» What is expected
Where a line of the listing below includes the word "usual", reproduce that line.

» Record excerpts

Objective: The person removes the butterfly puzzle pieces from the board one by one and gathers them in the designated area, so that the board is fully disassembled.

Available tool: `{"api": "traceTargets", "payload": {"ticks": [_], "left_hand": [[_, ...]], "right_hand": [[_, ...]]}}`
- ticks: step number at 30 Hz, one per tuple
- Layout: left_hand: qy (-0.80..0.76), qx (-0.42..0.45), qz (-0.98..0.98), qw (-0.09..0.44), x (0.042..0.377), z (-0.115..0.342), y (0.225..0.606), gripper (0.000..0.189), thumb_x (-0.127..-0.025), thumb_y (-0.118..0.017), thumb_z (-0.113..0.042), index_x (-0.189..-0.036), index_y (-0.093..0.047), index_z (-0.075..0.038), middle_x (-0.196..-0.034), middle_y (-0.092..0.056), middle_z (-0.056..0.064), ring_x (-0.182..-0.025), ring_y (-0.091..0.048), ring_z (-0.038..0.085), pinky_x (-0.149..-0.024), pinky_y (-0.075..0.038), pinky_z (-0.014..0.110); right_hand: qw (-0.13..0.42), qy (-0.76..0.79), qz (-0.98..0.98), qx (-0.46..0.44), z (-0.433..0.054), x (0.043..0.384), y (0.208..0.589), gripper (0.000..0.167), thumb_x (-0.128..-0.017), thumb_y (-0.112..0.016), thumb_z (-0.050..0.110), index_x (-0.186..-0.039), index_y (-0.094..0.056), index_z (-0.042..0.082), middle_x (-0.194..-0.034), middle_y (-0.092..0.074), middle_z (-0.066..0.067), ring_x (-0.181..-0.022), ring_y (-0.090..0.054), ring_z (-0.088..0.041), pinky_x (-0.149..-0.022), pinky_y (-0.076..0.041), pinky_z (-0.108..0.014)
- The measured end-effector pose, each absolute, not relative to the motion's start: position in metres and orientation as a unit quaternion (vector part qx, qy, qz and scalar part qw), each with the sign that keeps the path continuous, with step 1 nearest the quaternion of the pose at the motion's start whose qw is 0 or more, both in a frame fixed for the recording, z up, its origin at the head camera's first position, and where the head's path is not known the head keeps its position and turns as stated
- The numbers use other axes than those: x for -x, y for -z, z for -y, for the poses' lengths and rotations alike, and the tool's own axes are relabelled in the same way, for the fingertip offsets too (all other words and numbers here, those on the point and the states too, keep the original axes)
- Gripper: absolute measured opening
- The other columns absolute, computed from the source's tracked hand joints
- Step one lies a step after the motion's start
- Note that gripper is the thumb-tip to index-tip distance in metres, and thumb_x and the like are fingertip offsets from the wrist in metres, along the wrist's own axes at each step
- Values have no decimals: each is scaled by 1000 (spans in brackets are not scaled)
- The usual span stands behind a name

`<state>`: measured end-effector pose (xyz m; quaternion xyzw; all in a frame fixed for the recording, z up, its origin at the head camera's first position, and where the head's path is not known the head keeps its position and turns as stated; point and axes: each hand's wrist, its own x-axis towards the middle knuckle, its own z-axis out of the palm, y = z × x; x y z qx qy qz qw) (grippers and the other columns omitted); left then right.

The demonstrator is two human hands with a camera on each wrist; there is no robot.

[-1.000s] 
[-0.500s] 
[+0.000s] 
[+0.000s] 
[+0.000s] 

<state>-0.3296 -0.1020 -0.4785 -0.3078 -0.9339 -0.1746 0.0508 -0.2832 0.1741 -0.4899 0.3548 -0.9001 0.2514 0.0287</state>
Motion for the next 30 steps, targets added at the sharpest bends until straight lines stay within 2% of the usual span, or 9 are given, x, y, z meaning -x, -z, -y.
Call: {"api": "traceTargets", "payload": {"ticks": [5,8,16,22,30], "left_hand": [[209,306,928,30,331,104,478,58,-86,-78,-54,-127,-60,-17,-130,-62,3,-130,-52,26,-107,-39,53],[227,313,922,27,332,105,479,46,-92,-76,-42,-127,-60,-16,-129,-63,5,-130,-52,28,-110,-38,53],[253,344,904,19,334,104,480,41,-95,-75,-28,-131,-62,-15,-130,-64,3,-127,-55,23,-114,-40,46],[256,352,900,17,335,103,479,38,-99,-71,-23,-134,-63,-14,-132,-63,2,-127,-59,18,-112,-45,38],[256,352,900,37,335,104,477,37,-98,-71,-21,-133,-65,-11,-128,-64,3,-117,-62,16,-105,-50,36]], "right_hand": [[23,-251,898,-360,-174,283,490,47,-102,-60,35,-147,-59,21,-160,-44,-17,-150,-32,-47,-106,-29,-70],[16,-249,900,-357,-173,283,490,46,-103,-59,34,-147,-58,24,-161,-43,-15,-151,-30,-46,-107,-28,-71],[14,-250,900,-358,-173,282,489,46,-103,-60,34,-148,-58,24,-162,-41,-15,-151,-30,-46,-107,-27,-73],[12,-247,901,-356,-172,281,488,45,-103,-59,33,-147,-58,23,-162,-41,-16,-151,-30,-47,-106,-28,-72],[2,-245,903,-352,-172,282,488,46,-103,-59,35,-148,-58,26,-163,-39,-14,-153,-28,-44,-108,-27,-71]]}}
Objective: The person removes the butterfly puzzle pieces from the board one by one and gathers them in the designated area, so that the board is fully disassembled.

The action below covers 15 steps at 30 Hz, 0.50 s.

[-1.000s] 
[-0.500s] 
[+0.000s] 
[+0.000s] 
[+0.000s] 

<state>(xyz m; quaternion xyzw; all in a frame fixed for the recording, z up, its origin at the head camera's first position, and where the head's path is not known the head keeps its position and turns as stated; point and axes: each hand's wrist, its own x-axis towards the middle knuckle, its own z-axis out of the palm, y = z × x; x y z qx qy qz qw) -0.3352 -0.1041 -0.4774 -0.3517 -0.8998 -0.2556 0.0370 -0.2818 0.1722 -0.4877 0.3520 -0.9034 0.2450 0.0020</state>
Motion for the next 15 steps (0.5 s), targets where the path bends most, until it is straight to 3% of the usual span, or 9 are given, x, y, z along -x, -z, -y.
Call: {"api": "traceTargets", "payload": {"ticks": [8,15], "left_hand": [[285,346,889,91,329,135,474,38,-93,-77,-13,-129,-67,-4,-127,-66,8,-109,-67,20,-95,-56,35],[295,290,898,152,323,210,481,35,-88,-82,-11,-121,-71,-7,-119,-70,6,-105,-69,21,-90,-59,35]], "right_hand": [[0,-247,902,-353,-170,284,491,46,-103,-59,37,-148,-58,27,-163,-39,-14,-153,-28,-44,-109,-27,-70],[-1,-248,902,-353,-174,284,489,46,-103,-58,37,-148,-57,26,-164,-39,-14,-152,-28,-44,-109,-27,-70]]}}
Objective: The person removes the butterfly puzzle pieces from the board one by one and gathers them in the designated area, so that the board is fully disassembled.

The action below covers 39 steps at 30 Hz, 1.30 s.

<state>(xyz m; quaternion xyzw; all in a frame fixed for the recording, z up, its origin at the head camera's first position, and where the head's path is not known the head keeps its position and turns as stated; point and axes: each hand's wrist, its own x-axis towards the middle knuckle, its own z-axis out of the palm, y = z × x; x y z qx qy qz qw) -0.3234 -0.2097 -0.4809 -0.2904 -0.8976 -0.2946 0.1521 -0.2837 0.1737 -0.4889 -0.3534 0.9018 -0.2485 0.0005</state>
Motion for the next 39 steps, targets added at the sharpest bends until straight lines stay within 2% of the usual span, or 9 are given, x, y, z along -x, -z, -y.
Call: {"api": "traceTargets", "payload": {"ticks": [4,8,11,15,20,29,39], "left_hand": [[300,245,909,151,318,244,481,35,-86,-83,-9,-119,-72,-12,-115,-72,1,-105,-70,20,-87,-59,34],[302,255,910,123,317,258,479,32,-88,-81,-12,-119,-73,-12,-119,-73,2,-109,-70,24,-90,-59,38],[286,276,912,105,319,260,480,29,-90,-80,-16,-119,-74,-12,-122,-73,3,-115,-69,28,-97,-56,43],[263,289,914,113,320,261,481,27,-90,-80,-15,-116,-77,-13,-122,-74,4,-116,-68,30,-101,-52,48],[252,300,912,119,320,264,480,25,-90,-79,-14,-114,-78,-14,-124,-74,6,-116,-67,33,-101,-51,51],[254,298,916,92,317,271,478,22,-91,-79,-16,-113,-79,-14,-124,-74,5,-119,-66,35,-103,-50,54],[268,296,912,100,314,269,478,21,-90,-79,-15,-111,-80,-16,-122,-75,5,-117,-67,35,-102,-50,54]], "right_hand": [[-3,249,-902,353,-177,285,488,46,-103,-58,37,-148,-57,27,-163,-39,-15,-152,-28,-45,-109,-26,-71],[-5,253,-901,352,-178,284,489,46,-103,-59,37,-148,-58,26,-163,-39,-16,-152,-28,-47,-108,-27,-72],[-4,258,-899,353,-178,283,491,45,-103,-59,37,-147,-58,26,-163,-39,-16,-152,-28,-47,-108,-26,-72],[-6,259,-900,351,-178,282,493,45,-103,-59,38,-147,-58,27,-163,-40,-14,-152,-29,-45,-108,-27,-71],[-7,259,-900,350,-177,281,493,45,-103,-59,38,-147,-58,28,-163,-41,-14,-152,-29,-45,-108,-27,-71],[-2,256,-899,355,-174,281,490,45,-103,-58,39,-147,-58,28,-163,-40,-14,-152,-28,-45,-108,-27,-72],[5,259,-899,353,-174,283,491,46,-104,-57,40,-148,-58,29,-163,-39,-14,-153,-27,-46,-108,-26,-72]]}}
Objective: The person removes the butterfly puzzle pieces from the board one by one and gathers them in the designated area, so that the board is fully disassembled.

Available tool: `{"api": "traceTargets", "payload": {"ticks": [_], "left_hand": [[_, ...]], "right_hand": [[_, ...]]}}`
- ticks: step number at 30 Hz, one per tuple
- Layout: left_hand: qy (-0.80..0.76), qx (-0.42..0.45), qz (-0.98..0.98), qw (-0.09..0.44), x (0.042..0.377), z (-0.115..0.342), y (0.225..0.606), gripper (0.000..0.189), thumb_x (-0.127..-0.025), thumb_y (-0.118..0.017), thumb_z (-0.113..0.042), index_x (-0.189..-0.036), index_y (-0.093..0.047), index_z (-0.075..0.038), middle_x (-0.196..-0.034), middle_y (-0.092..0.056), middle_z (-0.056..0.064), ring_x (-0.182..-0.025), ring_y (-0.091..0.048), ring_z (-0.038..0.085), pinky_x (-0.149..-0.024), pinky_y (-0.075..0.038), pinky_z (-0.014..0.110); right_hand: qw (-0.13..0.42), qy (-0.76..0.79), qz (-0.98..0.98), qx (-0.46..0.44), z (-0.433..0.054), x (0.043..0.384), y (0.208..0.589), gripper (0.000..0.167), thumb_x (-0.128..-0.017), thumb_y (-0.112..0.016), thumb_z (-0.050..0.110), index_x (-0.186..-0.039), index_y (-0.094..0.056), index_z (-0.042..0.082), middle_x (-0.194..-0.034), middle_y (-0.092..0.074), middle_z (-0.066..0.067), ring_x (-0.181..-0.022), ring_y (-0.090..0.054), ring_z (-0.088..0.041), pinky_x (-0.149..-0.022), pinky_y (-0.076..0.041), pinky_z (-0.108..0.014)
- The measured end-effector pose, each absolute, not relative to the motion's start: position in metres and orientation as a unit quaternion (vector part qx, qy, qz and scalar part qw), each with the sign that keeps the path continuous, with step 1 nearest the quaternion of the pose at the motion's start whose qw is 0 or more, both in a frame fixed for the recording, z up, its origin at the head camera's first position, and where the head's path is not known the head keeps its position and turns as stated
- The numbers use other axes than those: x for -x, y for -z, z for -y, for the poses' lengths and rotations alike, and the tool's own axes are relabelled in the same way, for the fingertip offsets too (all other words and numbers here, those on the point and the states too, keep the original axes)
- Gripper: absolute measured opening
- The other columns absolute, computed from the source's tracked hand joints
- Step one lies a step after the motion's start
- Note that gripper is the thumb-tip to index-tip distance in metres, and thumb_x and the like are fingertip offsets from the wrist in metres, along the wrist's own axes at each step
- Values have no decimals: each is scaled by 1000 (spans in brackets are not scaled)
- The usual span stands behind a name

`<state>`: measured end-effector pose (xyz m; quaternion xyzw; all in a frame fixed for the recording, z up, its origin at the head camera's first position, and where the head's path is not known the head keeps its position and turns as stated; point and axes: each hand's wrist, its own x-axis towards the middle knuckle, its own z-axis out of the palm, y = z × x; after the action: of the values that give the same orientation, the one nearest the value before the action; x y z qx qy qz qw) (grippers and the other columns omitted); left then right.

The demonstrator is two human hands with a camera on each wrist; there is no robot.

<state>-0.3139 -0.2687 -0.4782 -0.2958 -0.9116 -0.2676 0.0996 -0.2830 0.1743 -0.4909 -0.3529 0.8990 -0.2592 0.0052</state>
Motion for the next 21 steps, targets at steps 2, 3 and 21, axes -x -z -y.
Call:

» Solved exercise
- The usual span stands behind a name
Motion for the next 30 steps, targets added at the sharpest bends until straight lines stay within 2% of the usual span, or 9 are given, x, y, z meaning -x, -z, -y.
Motion for the next 15 steps (0.5 s), targets where the path bends most, until it is straight to 3% of the usual span, or 9 are given, x, y, z along -x, -z, -y.
Motion for the next 39 steps, targets added at the sharpest bends until straight lines stay within 2% of the usual span, or 9 are given, x, y, z along -x, -z, -y.
- The usual span stands behind a name

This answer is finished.